Perante estas diferenças, há estudos a serem desenvolvidos no sentido de solucionar este problema. Sabe-se que existem mecanismos de superação e está a concluir-se que é necessário o indivíduo encontrar-se num estado de boa saúde física geral e garantir que o sistema imunitário é estimulado da forma mais apropriada – estimulado não pela infeção, mas pela vacinação.
O que acontece quando se administra a vacina? Depende da bactéria. Algumas vacinas produzem uma resposta imunitária mais baixa nas pessoas mais velhas, por isso, o que os profissionais tentam fazer é determinar se esta inferioridade é um problema. Se,de facto, houver uma diferença significativa em relação aos jovens, pode ajustar-se a vacina consoante as necessidades do indivíduo, por exemplo, dando mais antígenos para impulsionar uma resposta semelhante à dos jovens. Nunca será a mesma, mas é sempre melhor.

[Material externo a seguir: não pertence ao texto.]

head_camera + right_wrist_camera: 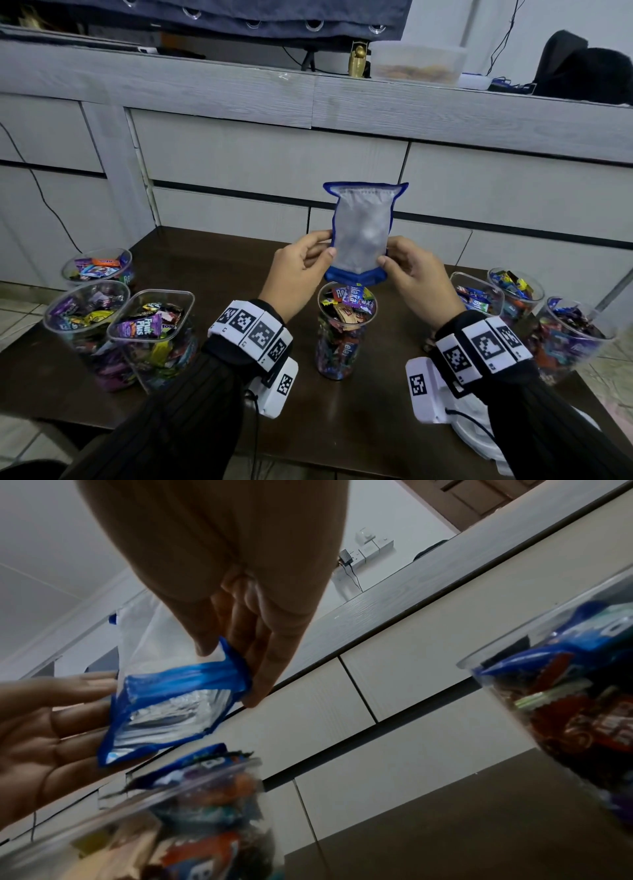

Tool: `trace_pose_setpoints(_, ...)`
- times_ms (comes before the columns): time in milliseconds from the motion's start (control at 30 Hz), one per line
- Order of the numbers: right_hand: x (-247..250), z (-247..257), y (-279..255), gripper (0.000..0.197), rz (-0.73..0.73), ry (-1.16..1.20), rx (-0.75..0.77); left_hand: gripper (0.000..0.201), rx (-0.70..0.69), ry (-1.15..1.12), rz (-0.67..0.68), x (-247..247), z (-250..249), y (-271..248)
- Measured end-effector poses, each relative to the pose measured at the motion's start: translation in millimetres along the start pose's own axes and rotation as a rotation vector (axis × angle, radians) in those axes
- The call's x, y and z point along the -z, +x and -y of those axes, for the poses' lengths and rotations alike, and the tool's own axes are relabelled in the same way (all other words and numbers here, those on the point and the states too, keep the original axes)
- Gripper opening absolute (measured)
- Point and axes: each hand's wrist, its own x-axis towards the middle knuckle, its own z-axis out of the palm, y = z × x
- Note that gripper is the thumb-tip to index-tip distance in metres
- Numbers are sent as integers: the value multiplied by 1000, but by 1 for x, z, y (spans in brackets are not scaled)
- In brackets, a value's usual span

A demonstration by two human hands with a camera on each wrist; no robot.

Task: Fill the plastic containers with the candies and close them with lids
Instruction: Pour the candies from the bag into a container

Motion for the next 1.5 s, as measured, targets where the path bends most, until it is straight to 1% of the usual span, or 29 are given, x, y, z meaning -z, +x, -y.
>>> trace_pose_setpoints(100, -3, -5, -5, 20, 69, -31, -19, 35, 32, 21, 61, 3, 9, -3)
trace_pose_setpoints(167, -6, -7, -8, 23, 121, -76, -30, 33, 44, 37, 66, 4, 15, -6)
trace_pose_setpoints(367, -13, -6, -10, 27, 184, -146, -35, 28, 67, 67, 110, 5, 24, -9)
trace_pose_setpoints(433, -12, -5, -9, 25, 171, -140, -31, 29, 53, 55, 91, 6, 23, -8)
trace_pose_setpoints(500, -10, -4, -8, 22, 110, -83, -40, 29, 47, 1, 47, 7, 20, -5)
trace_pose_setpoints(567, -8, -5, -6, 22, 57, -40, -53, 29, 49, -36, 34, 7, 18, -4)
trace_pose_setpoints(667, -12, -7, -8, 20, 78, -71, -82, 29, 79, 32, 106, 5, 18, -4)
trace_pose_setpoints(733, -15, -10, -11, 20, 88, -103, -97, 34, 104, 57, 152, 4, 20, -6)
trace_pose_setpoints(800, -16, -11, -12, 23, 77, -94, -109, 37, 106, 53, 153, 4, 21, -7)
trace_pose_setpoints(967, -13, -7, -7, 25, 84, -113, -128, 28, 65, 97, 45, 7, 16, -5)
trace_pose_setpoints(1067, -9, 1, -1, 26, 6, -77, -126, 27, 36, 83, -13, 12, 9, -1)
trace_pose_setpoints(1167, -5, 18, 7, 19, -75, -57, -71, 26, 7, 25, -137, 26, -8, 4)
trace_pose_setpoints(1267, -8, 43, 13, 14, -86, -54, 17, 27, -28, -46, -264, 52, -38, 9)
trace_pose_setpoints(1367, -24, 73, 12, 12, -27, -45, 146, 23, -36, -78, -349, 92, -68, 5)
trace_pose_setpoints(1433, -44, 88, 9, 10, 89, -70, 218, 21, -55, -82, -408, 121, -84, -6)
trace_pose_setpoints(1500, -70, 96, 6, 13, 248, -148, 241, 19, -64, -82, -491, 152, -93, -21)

Noutras situações, o adulto pode estar em vantagem em relação ao jovem se já tiver desenvolvido algumas defesas após exposição à infeção. É o caso do vírus influenza – uma dose da vacina é suficiente nos adultos, mas nas crianças ou jovens menos expostos provavelmente serão necessárias duas.

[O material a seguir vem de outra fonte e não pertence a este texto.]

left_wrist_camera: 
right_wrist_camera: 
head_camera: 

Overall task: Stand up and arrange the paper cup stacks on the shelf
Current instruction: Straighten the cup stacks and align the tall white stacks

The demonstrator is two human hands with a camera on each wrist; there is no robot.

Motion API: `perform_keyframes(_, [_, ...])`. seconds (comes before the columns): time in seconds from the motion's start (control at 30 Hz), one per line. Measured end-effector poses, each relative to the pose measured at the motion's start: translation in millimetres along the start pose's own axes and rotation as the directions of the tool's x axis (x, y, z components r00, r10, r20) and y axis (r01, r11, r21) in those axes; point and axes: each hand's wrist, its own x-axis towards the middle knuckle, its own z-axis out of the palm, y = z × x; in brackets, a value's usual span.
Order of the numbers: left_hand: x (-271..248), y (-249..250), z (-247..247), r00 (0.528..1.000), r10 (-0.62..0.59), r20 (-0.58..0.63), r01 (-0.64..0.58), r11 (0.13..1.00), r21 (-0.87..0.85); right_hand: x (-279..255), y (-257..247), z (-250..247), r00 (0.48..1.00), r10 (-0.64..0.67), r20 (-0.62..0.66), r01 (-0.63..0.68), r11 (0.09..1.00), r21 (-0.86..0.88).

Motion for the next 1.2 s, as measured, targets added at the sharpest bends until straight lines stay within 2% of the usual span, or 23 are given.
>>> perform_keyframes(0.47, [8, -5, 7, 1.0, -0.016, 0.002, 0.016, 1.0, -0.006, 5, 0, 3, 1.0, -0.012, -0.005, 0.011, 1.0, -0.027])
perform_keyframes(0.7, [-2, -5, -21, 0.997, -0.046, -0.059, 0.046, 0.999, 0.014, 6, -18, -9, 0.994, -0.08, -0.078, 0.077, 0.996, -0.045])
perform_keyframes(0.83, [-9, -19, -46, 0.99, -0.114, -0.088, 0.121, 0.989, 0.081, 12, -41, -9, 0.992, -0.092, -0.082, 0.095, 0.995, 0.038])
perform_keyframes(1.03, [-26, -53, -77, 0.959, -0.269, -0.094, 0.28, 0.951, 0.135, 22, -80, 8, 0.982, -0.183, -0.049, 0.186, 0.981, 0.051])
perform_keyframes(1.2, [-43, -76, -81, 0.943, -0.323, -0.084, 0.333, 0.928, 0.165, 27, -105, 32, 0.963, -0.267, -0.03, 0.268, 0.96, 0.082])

Qual é o impacto destas doenças evitáveis pela vacinação (DEV)?
O impacto sente-se em duas vertentes, na de saúde pública e na de saúde individual. As DEV estão a tornar-se nas patologias infeciosas mais prevalentes em adultos, uma vez que a população está cada vez mais envelhecida. Nos EUA, por exemplo, morrem 50 mil pessoas com mais de 60 anos todos os anos devido às DEV. Isto tem um custo, e é um custo que poderia ser evitado com mais campanhas de sensibilização à vacinação. Nas crianças, como a vacinação é bem conseguida, a maioria destas doenças não se manifesta.
E não é só a questão da mortalidade. Como o sistema imunitário fica mais fragilizado ao longo do processo de envelhecimento e quanto mais vezes estiver exposto a infeções, o organismo de um indivíduo mais velho deixa de reagir tão bem e a recuperação torna-se mais difícil, sendo provável que não retorne ao estado de saúde prévio.
A vacinação existe e é cada vez mais acessível. É altura de agir e sensibilizar para a importância da vacinação do adulto para proteger a sociedade. Não nos podemos esquecer de que vacinação é uma medida preventiva importante e não é exclusiva das crianças. É parte da promoção da saúde ao longo da vida.